In the data below, locate each line with the word "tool" and list it.

Collected data entries:
= = = = = = =

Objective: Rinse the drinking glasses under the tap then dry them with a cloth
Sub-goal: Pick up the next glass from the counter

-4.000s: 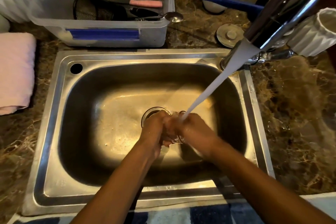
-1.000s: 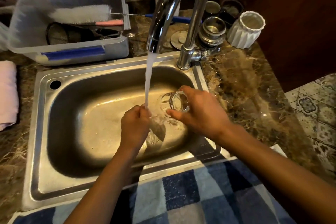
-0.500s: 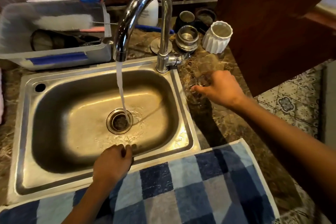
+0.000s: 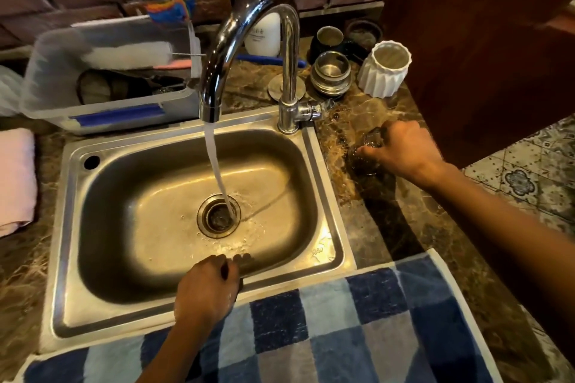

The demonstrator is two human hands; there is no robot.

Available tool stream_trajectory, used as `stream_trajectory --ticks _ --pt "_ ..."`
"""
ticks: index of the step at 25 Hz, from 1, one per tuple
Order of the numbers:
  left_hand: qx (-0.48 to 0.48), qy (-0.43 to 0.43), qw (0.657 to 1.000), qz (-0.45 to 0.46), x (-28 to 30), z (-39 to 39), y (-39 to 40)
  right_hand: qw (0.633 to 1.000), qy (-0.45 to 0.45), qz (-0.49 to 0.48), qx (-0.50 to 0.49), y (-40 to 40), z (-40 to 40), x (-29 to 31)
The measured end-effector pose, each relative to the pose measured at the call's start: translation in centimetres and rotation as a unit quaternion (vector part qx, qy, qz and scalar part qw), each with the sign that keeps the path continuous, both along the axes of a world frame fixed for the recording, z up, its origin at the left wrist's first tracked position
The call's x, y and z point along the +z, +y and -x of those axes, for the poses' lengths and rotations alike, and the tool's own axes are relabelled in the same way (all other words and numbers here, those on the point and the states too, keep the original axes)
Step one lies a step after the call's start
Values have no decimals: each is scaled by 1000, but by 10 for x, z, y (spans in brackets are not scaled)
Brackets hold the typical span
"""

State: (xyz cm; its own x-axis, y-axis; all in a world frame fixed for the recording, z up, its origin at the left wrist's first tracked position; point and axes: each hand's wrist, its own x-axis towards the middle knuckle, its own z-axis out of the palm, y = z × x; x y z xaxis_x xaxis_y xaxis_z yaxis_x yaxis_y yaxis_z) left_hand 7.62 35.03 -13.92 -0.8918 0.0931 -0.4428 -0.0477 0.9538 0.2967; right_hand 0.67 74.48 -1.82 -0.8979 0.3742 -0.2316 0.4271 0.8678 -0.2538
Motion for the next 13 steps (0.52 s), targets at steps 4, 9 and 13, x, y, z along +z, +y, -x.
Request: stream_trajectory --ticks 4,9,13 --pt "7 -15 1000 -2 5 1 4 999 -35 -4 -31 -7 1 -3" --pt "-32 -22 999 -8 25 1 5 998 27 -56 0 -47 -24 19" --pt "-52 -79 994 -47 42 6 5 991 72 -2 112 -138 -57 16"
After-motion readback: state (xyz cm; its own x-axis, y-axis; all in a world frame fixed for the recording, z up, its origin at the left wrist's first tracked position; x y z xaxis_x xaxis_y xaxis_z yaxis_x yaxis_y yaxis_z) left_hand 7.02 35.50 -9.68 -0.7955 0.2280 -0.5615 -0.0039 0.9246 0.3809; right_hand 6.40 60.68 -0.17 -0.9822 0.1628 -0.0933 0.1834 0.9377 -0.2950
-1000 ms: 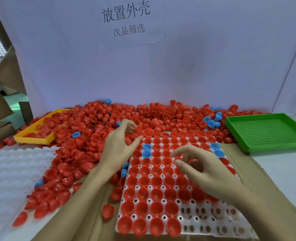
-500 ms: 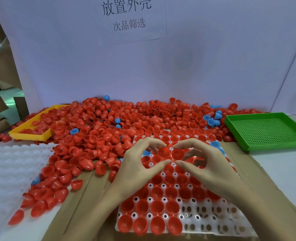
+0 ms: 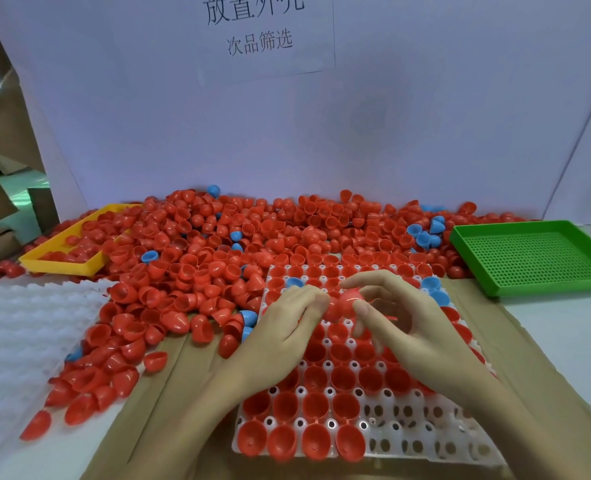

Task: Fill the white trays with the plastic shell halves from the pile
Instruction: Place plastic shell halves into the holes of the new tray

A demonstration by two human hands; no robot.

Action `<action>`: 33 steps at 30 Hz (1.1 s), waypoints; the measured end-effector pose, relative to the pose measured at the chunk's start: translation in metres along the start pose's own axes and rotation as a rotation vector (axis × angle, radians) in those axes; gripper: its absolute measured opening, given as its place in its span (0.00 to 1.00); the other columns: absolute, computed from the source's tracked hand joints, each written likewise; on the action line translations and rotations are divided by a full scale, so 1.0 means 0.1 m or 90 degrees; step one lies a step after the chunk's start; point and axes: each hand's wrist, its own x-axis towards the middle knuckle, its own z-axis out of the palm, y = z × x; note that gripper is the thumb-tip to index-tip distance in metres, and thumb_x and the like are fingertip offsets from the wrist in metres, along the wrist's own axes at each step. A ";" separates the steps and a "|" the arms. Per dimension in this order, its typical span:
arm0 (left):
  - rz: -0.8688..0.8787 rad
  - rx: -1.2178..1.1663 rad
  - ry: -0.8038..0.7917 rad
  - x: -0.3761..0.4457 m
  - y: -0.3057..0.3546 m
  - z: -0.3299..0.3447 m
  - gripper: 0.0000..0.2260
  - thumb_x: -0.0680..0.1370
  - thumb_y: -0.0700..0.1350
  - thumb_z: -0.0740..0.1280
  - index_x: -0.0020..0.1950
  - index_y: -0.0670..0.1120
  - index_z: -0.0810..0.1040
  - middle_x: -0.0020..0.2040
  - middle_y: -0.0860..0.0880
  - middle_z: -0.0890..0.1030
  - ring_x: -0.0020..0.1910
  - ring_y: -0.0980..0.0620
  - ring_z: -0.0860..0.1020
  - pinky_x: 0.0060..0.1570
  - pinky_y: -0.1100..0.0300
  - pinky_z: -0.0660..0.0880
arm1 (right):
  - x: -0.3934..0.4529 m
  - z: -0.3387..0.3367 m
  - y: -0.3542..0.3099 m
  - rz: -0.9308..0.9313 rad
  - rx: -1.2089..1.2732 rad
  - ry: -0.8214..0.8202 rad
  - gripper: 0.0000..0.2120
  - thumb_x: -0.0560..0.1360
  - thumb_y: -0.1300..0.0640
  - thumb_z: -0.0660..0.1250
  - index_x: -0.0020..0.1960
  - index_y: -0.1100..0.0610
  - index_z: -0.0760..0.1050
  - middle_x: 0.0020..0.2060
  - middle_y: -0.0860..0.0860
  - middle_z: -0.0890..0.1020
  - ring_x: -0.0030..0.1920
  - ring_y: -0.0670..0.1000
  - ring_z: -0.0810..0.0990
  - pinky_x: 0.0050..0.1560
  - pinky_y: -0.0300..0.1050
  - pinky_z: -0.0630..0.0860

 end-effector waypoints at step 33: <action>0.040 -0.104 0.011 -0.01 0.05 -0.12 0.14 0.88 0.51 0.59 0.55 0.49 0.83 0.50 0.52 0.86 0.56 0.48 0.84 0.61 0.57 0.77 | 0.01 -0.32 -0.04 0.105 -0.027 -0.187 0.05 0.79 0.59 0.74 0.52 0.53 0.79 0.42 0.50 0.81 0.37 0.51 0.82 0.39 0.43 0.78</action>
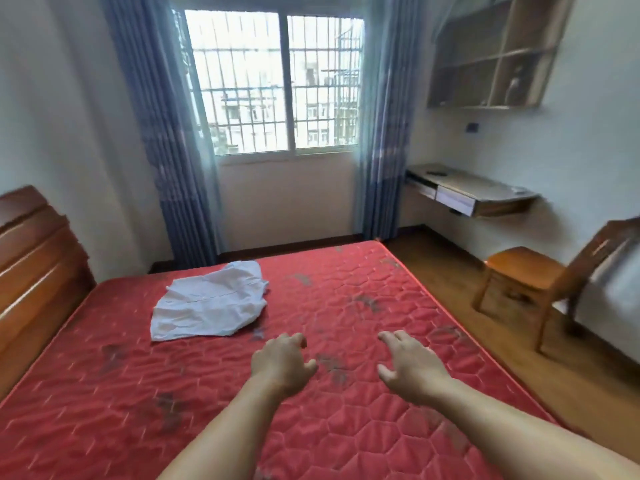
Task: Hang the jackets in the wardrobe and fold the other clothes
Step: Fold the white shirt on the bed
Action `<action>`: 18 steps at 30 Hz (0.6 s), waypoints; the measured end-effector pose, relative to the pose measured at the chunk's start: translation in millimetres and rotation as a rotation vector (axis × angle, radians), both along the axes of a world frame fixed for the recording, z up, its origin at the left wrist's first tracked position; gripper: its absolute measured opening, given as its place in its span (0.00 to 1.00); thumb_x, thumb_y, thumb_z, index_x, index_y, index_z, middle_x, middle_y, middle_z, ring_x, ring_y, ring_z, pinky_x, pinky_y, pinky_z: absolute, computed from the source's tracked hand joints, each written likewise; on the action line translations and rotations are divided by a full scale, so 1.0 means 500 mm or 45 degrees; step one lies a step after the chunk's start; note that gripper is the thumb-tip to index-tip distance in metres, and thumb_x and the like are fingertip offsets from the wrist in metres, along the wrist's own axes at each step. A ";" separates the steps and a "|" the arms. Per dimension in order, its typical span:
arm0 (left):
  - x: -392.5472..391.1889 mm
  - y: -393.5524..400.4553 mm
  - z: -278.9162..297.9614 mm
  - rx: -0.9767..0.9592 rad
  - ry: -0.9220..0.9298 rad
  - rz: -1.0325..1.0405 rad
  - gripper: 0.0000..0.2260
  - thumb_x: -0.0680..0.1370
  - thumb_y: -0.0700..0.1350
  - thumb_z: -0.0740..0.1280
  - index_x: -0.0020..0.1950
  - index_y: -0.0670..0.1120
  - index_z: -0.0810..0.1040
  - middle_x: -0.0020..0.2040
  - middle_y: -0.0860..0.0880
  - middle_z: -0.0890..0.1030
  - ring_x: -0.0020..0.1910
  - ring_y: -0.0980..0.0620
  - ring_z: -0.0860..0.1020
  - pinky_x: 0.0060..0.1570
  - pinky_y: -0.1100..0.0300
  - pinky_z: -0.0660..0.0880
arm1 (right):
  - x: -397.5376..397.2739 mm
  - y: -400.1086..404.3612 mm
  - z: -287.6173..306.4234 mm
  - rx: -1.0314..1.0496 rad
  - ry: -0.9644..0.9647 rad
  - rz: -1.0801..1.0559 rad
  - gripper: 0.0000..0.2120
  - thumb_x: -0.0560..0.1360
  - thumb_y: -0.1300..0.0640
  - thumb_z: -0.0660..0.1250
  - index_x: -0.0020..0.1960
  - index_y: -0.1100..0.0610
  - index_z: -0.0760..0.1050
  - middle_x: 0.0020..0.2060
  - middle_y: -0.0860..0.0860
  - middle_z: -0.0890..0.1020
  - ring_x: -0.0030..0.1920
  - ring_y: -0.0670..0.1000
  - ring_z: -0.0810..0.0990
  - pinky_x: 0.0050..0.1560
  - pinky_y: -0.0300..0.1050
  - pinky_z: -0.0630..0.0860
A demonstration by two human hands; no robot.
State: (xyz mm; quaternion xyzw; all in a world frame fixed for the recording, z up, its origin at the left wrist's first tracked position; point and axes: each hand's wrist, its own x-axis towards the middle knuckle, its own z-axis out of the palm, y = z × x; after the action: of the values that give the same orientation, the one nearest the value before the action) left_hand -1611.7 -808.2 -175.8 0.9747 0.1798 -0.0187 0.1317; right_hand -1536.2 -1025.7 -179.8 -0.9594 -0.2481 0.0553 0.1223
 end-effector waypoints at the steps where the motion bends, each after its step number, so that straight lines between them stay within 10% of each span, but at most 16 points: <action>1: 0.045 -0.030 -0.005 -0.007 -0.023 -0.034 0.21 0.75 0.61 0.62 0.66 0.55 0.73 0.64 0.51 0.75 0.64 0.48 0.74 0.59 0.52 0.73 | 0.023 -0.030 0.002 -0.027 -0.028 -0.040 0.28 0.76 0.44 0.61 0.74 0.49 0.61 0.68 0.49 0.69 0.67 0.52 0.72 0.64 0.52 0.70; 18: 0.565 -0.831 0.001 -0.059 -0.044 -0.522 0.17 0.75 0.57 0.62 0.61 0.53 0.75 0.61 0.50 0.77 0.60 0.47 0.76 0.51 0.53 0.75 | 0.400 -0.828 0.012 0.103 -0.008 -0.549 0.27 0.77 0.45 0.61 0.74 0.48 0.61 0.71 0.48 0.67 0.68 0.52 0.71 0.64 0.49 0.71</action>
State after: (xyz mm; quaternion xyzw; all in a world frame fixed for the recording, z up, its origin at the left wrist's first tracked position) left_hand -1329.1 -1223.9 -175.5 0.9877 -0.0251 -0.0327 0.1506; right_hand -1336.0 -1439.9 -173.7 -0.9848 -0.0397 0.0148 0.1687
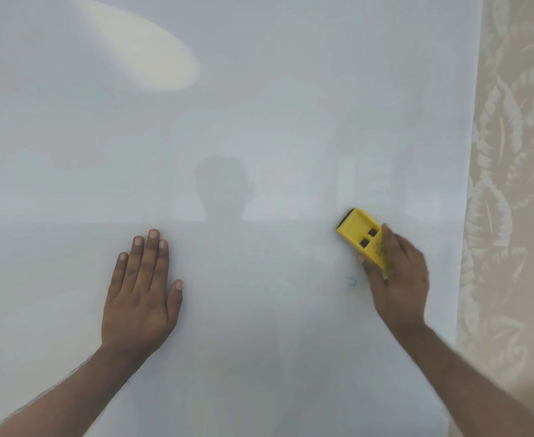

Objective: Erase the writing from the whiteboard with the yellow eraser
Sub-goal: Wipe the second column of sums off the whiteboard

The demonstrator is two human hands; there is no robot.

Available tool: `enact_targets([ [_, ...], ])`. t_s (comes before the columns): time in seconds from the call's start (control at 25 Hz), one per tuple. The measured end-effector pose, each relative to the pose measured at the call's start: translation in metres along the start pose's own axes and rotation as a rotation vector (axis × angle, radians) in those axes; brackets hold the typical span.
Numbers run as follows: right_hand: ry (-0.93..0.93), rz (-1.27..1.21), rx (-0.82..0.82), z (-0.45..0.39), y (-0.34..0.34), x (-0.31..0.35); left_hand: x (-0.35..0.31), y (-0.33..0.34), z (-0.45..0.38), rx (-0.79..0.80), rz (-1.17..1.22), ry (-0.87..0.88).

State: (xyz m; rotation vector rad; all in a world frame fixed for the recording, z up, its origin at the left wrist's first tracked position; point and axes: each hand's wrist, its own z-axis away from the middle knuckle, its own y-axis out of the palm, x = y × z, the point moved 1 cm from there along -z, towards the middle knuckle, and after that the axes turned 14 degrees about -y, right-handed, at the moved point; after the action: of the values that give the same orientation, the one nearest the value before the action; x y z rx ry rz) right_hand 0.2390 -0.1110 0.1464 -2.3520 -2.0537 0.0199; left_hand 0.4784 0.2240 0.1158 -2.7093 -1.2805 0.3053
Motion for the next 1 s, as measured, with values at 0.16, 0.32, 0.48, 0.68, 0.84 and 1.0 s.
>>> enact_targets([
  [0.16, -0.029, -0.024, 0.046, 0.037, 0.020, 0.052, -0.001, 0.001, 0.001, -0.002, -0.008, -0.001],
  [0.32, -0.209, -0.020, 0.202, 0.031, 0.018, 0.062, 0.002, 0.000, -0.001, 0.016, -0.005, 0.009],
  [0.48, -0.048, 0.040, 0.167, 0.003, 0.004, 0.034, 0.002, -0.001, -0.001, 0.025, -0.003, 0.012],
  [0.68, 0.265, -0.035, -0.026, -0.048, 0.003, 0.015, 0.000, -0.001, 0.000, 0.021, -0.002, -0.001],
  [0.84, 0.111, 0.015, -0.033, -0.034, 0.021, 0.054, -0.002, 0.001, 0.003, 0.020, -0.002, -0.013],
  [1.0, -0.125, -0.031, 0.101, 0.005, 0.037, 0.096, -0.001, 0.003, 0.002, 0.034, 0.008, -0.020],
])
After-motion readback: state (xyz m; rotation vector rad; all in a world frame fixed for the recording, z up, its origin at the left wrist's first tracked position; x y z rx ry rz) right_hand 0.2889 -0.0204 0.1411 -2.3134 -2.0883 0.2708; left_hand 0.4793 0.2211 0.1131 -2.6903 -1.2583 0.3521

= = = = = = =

- EXPECTED ANSWER:
Available tool stream_trajectory, used as `stream_trajectory --ticks _ --pt "_ ..."`
The call's x, y and z point along the +z, +y and -x of those axes, for the poses' lengths and rotations alike, and the tool's own axes are relabelled in the same way (all other words and numbers here, those on the point and the states too, keep the original axes)
Available tool: `enact_targets([ [_, ...], ])`. t_s (comes before the columns): time in seconds from the call's start (control at 25 Hz), one per tuple. The measured end-effector pose, each relative to the pose measured at the call's start: translation in metres along the start pose's own axes and rotation as a rotation vector (axis × angle, radians) in those axes; brackets hold the typical span.

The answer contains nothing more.